• Your goal:
Show every line in the entries below where the word "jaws" appears.

━━━━━ Supplied material

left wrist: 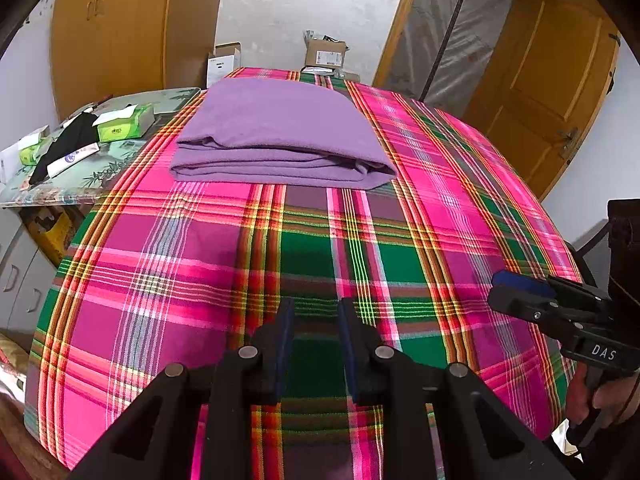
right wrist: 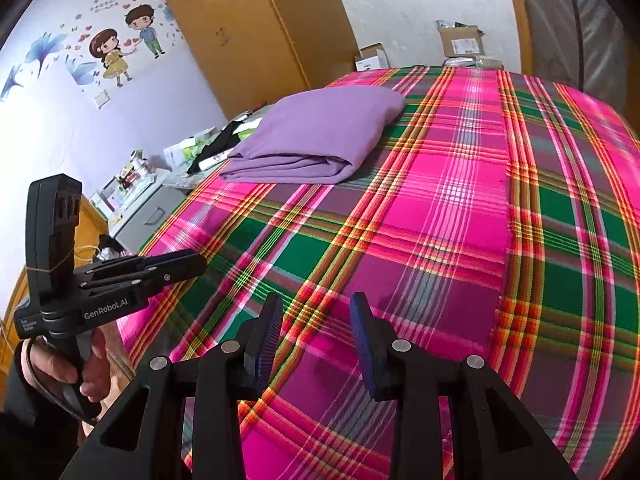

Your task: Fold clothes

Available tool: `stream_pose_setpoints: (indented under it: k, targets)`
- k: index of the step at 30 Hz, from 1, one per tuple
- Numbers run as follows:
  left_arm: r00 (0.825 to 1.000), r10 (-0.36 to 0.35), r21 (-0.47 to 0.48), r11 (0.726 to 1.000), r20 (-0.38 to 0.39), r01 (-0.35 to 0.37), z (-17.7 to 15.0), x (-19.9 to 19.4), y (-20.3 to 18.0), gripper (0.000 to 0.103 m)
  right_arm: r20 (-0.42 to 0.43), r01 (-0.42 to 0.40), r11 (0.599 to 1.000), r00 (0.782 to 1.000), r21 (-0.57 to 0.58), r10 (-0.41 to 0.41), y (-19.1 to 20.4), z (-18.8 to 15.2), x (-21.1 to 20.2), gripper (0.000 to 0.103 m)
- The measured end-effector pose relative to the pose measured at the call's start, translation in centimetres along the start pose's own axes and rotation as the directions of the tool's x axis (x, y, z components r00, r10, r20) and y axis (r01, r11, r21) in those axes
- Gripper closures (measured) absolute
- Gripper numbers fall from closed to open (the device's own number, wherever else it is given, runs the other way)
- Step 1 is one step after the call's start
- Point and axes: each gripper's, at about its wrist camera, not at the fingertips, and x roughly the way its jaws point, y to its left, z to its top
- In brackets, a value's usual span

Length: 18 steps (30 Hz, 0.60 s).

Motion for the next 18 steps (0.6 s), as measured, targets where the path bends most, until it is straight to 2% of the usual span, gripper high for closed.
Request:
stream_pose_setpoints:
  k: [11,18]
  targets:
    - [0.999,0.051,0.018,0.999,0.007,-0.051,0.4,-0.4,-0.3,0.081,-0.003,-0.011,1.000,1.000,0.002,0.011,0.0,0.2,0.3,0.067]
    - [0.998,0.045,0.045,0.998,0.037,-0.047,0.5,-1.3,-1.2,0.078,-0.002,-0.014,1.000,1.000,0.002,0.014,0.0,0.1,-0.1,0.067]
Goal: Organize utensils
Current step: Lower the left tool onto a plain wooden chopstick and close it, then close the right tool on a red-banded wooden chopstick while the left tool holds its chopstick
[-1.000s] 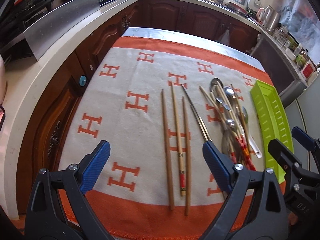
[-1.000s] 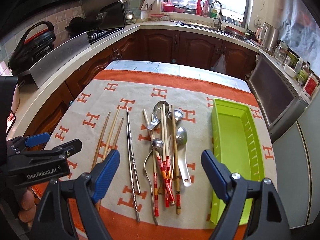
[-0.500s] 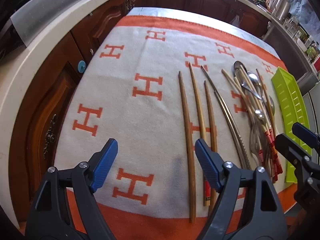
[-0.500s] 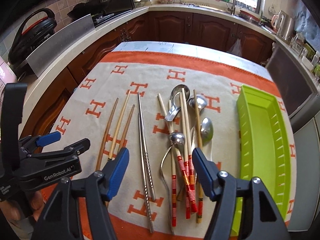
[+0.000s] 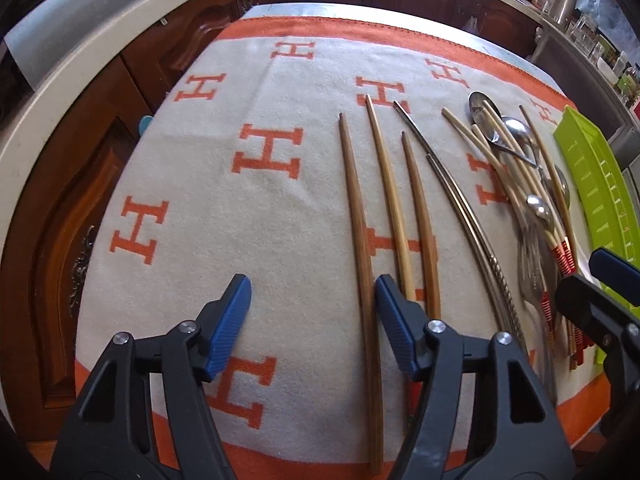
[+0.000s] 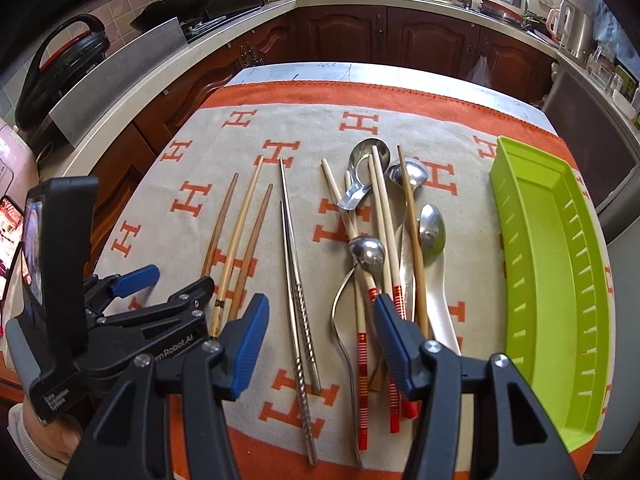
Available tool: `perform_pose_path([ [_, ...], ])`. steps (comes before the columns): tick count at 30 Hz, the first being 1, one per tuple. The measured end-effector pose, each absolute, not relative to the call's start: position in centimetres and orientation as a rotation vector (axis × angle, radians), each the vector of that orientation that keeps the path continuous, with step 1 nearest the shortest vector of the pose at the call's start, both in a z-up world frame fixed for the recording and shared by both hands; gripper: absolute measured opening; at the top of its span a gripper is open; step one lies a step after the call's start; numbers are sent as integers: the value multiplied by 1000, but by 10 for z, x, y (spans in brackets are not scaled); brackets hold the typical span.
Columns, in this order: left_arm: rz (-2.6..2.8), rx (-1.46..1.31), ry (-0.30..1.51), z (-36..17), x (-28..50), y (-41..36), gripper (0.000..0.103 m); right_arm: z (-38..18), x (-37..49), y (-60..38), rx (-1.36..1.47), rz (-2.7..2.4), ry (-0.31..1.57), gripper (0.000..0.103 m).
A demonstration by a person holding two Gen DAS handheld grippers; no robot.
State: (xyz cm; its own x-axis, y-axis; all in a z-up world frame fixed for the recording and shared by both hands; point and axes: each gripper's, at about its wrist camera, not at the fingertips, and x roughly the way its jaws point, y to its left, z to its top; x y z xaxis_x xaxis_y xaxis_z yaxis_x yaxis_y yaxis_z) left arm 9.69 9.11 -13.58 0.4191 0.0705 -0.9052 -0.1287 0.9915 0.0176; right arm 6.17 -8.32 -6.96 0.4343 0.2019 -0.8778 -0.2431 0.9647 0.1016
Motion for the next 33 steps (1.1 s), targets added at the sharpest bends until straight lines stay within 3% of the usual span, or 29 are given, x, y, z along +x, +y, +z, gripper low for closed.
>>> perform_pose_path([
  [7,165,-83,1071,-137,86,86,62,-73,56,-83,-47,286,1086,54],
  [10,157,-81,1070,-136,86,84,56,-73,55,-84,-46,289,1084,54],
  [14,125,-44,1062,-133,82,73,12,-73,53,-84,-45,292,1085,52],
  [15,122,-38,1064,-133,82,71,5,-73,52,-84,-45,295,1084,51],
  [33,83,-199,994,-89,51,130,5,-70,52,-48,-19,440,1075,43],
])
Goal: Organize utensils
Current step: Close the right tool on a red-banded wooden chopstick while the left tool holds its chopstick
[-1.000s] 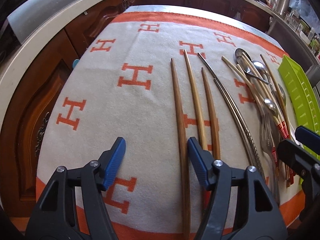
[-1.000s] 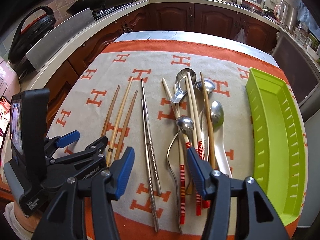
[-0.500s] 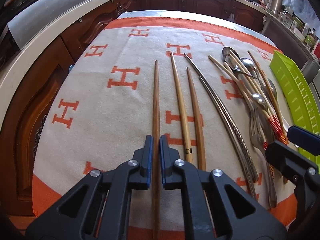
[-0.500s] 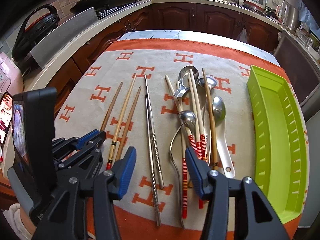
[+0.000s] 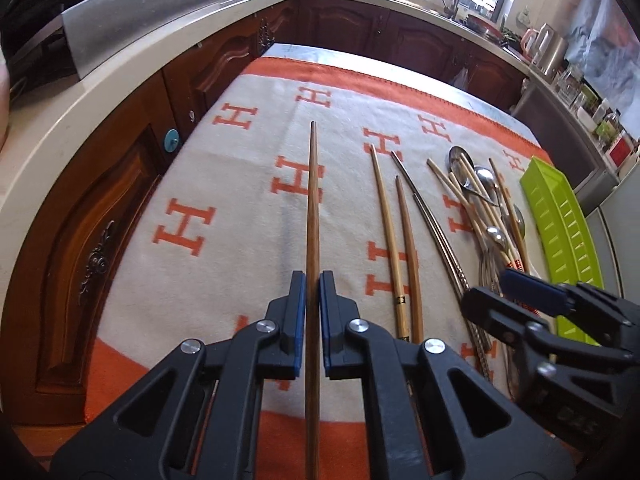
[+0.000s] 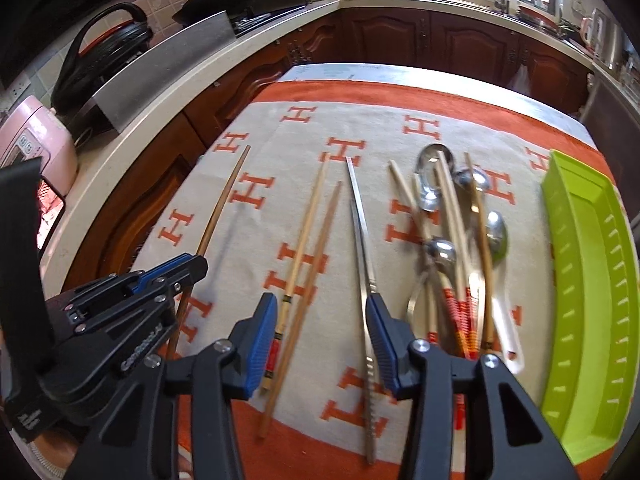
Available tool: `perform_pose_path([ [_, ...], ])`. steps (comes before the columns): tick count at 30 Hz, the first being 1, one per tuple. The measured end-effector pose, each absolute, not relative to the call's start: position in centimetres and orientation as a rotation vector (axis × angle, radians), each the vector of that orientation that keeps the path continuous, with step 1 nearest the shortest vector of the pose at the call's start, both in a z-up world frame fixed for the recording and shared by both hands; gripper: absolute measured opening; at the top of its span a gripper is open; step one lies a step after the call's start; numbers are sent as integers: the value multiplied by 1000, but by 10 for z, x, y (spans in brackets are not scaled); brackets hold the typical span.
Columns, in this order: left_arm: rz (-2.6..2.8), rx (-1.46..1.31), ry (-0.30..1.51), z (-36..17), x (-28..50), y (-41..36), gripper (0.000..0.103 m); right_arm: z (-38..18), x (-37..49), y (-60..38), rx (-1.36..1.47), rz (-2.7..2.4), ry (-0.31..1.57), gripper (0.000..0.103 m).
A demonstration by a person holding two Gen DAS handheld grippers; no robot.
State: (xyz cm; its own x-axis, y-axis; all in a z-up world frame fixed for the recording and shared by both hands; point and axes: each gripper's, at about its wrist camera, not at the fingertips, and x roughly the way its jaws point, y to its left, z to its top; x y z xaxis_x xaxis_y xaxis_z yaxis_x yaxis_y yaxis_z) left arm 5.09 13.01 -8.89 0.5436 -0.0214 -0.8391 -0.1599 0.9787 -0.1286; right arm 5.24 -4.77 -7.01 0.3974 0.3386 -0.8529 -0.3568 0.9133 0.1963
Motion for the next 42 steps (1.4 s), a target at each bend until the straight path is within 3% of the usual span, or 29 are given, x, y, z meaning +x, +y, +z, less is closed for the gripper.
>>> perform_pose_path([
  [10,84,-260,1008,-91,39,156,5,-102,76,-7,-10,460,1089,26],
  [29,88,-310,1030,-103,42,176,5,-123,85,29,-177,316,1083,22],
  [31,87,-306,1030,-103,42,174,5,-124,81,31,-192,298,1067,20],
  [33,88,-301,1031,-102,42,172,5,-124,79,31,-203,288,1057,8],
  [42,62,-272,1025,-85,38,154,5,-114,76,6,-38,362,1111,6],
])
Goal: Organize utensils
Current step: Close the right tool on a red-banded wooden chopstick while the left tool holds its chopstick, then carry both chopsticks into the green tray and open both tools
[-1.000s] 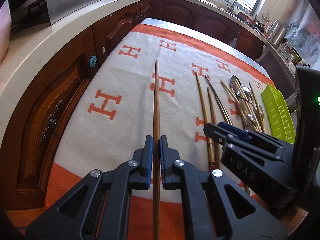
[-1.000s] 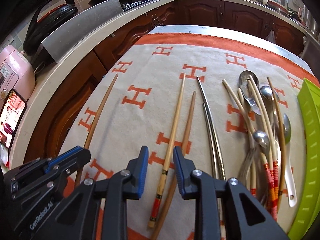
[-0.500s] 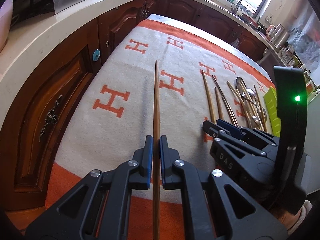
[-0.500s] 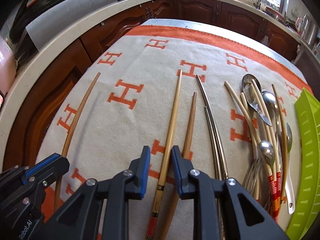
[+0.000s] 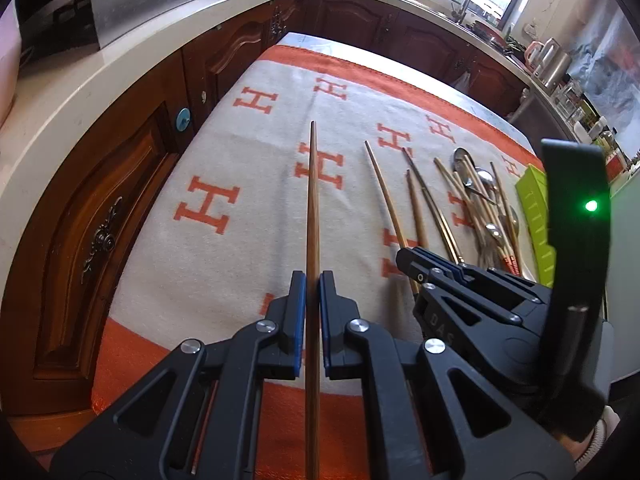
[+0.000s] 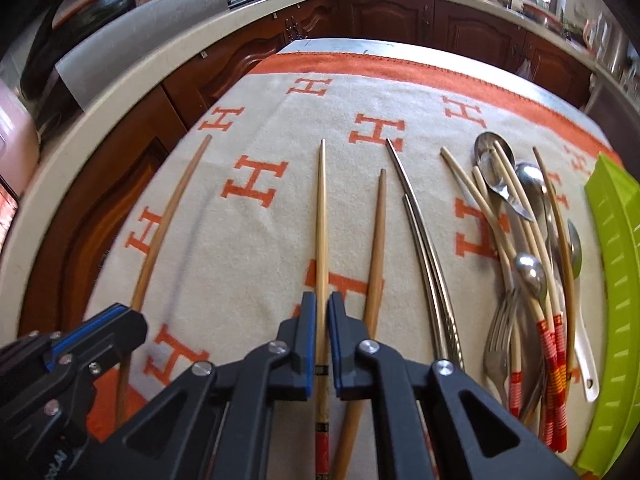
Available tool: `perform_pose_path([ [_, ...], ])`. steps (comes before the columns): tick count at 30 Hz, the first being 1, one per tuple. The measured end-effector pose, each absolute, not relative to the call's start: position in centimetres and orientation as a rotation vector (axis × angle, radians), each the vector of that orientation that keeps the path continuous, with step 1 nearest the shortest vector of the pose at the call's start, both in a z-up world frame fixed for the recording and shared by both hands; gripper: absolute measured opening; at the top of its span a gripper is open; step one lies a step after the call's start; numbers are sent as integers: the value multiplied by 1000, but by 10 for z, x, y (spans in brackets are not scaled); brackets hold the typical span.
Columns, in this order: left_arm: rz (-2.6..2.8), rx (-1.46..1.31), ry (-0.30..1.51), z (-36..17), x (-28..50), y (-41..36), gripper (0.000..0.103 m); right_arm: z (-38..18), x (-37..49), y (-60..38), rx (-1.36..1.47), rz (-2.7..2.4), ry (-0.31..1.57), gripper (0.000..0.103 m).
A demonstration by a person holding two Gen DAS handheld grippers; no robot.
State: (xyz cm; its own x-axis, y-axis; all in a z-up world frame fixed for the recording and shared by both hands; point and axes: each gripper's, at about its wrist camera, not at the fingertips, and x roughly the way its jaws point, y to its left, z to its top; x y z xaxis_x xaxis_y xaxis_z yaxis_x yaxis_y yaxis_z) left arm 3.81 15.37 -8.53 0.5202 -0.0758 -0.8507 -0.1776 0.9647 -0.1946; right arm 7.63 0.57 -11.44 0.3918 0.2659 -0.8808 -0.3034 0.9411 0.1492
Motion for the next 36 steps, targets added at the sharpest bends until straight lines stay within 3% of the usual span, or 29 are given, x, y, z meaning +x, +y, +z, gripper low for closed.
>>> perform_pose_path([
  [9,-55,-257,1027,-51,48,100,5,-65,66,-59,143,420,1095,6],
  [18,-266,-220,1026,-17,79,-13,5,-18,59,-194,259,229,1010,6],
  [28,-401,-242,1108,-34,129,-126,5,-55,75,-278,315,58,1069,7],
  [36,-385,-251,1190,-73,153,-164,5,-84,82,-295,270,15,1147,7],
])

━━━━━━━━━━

• Finished exercise:
- Point and axes: each gripper's, at about its wrist camera, not at the fingertips, and x roughly the way its jaws point, y to its left, z to its top
State: (xyz cm; its own x-axis, y-axis; all in a z-up world frame fixed for the recording and shared by both hands; point and axes: each gripper's, at about its wrist camera, not at the fingertips, and x roughly the way its jaws point, y to its left, z to its top; x y z xaxis_x xaxis_y xaxis_z yaxis_x yaxis_y yaxis_z) left arm 9.69 9.11 -13.58 0.4191 0.0705 -0.9052 -0.1287 0.9915 0.0176; right arm 6.17 -8.32 -6.96 0.4343 0.2019 -0.8778 -0.2431 0.9647 0.1016
State: (xyz cm; its own x-axis, y-axis; all in a z-up world frame fixed for the recording and shared by both hands; point and axes: each gripper's, at about its wrist camera, not at the fingertips, and x roughly the way its jaws point, y to its left, z to its top; x y z xaxis_x xaxis_y xaxis_z yaxis_x yaxis_y yaxis_z) left arm 5.09 13.01 -8.89 0.5436 -0.0214 -0.8391 -0.1599 0.9787 -0.1286; right arm 5.24 -4.77 -7.01 0.3974 0.3386 -0.8529 -0.3568 0.9133 0.1963
State: (xyz cm; its own x-axis, y-axis; all in a z-up world frame fixed for the recording and shared by both hands; point and axes: each gripper's, at about its wrist camera, not at the fingertips, and x roughly the way its jaws point, y to its left, z to its top; x y z xaxis_x xaxis_y xaxis_z yaxis_x yaxis_y yaxis_z) left arm 3.81 15.37 -8.53 0.5202 -0.0758 -0.8507 -0.1776 0.9647 -0.1946; right arm 7.63 0.57 -11.44 0.3918 0.2659 -0.8808 -0.3034 0.9411 0.1492

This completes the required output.